Friday 7 December 2012

My favourite films of the year, '12

Here are my favourite films of the year. I also made a list of three films last year. (These were Midnight in Paris, Cave of Forgotten Dreams and The Tree of Life.) I've been following new releases quite closely now after I subscribed to Sight and Sound.

Films that narrowly missed this list were Tabu by Miguel Gomes, Amour by Michael Haneke and Cosmopolis by David Cronenberg.

The Master, dir. by Paul Thomas Anderson


I remember walking through a street in Manchester with my dad. There was a Scientology centre nearby, with a steward standing by the foyer. I loudly heckled something like (paraphrasing) "Look at that phony pseudo-mystical centre of brainwashing cunts!" This alarmed my dad who, fearing that the steward may have heard my loud diatribe, cautiously went "Shhhh!"

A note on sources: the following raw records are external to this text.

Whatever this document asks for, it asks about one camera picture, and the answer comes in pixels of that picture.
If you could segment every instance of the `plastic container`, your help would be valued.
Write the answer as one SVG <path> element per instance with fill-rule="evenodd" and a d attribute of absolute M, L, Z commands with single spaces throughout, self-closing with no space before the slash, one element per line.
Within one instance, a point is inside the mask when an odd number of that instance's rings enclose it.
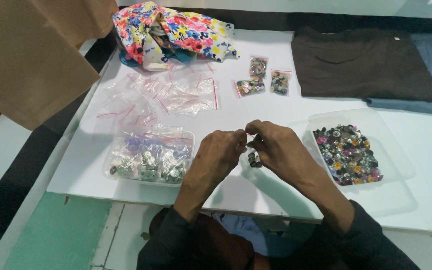
<path fill-rule="evenodd" d="M 329 129 L 336 127 L 338 124 L 357 126 L 361 134 L 368 138 L 371 143 L 371 150 L 374 152 L 374 157 L 379 163 L 378 169 L 384 175 L 383 179 L 379 182 L 347 186 L 334 183 L 340 189 L 376 187 L 391 182 L 411 179 L 415 176 L 416 172 L 413 165 L 378 112 L 373 109 L 362 108 L 315 114 L 308 118 L 308 127 L 301 140 L 311 156 L 326 170 L 331 179 L 333 177 L 318 148 L 312 131 L 323 127 Z"/>
<path fill-rule="evenodd" d="M 109 147 L 102 173 L 113 180 L 180 187 L 193 162 L 194 148 L 195 135 L 189 131 L 143 126 L 120 129 Z"/>

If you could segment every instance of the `colorful floral cloth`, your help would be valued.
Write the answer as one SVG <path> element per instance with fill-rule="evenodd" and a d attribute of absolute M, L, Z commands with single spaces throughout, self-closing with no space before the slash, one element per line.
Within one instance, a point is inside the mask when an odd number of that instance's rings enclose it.
<path fill-rule="evenodd" d="M 145 2 L 114 13 L 113 23 L 128 55 L 147 70 L 166 70 L 171 64 L 149 34 L 157 26 L 165 30 L 174 49 L 186 49 L 218 62 L 227 54 L 239 57 L 231 45 L 234 25 L 194 12 Z"/>

And this film, though it does not state so directly, follows what happens when you find yourself absorbed into that strange sect. The indoctrination therapies, the obnoxious bullying and the mandatory espousal of hocus-pocus quasi-mystical nonsense. It's little wonder that my dad was weary that the steward may have overheard my rant because, once these sly crooks set their eye on you, you're in for a whirlwind.

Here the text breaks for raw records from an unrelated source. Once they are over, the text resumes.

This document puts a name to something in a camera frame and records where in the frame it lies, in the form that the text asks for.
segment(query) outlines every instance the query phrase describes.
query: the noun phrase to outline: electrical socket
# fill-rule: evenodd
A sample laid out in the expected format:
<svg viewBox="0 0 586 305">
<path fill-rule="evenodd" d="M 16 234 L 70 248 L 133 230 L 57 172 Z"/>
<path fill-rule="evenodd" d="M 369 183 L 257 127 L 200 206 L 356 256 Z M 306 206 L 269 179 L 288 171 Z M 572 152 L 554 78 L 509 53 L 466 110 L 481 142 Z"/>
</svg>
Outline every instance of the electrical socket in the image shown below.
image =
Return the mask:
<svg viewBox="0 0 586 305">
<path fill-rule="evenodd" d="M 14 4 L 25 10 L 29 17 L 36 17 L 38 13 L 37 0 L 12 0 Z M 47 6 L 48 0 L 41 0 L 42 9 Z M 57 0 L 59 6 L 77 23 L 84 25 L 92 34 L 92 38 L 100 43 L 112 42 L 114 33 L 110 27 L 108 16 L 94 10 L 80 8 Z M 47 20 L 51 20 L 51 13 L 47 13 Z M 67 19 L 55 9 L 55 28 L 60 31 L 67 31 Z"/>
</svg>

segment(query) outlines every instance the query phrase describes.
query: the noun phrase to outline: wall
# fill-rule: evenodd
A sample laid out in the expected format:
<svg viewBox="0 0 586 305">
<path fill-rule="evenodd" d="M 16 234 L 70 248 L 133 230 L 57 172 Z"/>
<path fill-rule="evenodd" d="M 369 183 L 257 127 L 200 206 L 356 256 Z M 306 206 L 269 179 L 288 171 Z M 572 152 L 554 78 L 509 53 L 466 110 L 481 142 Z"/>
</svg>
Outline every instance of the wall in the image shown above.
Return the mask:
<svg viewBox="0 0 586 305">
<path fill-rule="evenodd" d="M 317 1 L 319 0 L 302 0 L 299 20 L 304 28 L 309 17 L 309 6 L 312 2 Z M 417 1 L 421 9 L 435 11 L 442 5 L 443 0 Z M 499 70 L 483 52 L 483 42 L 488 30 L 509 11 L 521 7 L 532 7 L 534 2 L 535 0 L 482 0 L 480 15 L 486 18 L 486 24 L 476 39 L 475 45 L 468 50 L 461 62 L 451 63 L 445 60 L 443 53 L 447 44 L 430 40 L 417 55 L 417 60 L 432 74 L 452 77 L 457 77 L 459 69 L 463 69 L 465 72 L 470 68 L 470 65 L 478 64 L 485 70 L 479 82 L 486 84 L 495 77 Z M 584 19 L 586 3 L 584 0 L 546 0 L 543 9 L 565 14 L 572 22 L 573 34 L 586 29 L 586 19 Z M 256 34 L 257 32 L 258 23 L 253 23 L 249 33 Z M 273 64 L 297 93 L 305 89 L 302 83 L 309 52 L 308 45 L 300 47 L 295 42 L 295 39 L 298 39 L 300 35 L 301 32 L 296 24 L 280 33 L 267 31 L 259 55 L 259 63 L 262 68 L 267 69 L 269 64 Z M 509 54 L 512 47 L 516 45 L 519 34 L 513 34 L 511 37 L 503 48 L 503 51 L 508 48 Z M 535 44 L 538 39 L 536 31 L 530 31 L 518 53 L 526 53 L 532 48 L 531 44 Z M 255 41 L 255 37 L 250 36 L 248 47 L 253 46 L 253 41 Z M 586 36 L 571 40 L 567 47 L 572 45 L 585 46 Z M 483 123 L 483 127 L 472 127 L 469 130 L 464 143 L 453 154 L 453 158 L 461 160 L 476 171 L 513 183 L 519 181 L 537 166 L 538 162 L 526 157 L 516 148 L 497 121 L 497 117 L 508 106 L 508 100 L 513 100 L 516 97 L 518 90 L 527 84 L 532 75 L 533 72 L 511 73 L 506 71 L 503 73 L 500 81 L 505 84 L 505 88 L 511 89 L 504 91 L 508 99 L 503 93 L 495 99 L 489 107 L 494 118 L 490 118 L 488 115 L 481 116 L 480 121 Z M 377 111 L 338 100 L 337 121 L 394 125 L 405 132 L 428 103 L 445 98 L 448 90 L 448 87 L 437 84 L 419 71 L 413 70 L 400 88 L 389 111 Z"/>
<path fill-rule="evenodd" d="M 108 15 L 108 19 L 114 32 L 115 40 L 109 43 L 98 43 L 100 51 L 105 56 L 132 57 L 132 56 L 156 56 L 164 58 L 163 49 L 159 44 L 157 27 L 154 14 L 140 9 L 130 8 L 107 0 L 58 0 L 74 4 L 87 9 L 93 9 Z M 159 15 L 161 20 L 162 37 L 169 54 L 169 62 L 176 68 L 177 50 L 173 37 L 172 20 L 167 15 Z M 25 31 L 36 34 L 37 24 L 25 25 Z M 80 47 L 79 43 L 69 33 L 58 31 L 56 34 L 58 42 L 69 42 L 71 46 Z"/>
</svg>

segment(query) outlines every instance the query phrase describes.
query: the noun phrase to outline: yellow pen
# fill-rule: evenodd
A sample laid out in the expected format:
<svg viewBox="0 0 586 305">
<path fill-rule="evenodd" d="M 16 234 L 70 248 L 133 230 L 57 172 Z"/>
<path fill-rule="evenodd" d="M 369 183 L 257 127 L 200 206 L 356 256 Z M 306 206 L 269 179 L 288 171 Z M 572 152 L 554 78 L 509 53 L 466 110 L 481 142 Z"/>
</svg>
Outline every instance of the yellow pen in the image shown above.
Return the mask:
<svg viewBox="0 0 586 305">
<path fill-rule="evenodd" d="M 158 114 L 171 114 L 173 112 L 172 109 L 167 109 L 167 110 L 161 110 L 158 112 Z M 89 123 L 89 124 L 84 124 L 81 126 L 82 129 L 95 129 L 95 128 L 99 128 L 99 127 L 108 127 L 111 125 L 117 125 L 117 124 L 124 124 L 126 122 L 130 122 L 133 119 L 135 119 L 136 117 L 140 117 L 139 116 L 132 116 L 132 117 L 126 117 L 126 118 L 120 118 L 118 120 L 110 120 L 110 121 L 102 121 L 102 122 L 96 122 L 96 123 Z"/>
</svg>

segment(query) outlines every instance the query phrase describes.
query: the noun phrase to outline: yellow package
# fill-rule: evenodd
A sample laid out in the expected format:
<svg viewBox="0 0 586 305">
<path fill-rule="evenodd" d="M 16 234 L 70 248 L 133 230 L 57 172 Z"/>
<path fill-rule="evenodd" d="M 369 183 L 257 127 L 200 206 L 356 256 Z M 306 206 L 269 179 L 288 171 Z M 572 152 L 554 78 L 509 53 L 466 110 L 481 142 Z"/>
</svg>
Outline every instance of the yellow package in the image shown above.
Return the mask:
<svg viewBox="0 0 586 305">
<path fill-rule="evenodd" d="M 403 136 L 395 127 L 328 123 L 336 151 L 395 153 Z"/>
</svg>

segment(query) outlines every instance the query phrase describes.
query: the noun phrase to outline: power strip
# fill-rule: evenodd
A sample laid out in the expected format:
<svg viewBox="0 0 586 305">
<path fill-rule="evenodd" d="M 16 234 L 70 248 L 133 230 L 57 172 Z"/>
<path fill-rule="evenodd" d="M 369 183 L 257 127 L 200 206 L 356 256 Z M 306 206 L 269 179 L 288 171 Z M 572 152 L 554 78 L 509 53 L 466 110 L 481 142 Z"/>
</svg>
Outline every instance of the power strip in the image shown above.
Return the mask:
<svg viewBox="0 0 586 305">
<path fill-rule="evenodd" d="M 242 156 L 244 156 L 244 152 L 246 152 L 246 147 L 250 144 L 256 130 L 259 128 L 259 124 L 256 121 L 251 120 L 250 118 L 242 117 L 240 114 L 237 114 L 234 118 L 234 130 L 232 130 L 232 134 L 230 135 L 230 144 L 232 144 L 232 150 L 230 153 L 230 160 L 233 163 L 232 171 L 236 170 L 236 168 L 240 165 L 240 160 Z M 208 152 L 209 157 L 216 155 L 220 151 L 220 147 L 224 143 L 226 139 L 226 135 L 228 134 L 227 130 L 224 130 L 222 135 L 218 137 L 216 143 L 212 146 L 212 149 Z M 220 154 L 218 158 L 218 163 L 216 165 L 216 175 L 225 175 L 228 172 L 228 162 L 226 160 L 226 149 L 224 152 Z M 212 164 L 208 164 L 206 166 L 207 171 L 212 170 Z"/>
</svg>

The film is even more heavy going, as the lead protagonist (not the master, incidentally, a disciple) is vulnerable, aggressive (The Master repeatedly calls him an 'animal') and simple-minded. He is the perfect prey for this opportunist's scheme.

The films becomes more wrenching as it progresses. We get therapy after therapy after therapy, with the disciple gasping for air. The Master, meanwhile, is constantly tested about the value of his endeavour by sceptics. He has no answers because, as a quack, he is only capable of producing vacous empty-headed babble short on either scientific or philosophical rigour. One of the many discomforting things about the film is that you somehow sympathise for him at times, no matter how facile or bullying he gets.

Finally, I'll mention that the misce-en-scene is fab - it really feels like 40s/50s America (and, later, UK). It is beautifully shot. And the performances (especially Hoffman's) are overwhelmingly good.

Into the Abyss, dir. by Werner Herzog

 Like the list I made last year, I've chosen another Herzog film. I think he's been on really good form of late.

The documentary deals with a devastating murder committed by a couple of ruffians in Texas, U.S.A. One of the criminals is ten days ahead of his sentence, looks remarkably calm, is unrepentant and denies the charges. The other convict, who genuinely exhibits feelings of guilt and remorse, gets a life sentence.

The film mainly consists of a series of interviews Herzog made with the convicts, family members, friends and witnesses. Herzog has been charged with exploiting his subjects in the past and here there are several scenes where the interviewees break out in tears.

Several ethical questions are obviously raised. How can the death penalty continue to be practiced? Are the criminals simply a result of their surroundings, having received little in the way of education? Herzog in the past has dealt with ethnographic and anthropological questions. Yet there's little sense of the interviewees being tools for a social case study. They are, on the main, seen as people who have undergone searing traumas. Herzog also completely avoids the political corruption in Texas (George W. Bush, as governor, signed off slip after slip of death penalties yet he does not figure at all in this film). What I mainly got from this film was a highly moving, emotional account of a human drama.

Nostalgia for the Light, dir. by Patricio Guzmán

Another documentary!

Guzmán apparently had trouble financing this when he pitched the idea. Astronomy, the Pinochet atrocities, the Atacama desert, Chilean history. How does it fit? As it turns out, there is no discrepancy with any of these things in the film.

There is an astronomy base in the Atacama desert, where astronomers observe the stars and record data. As this takes place, family of political prisoners whom Pinochet murdered, scour the arid surface for the remains of their relatives.

Time is a recurrent subject talked about, particularly from the scientists. The present, so we are told, is ever-elusive, as it can only be evoked through reflection. In addition to that, our bodies are made up of a great deal of calcium, which came from the stars. The astronomers are clearly searching for philosophical questions as well, something which is by no means exclusive from science. Archaeologists, meanwhile, are followed excavating relics of indigenous civilisations. The astronomers are on the look-out for figments of vast cosmological explosions that occurred billions of years ago. The archaelogists modestly admit their relics date from a few hundred years. (Interestingly, when I went to the Atacama Desert I was told by a tour guide that the Atacaman aborigines believed that the Spanish colonisers, and by extension the rest of the world, were invaders from space!)

And, perhaps more pertinently, the victims, instead of looking at the stars in awe, lower their heads to the ground in the hope they may find a bone or two of their kin.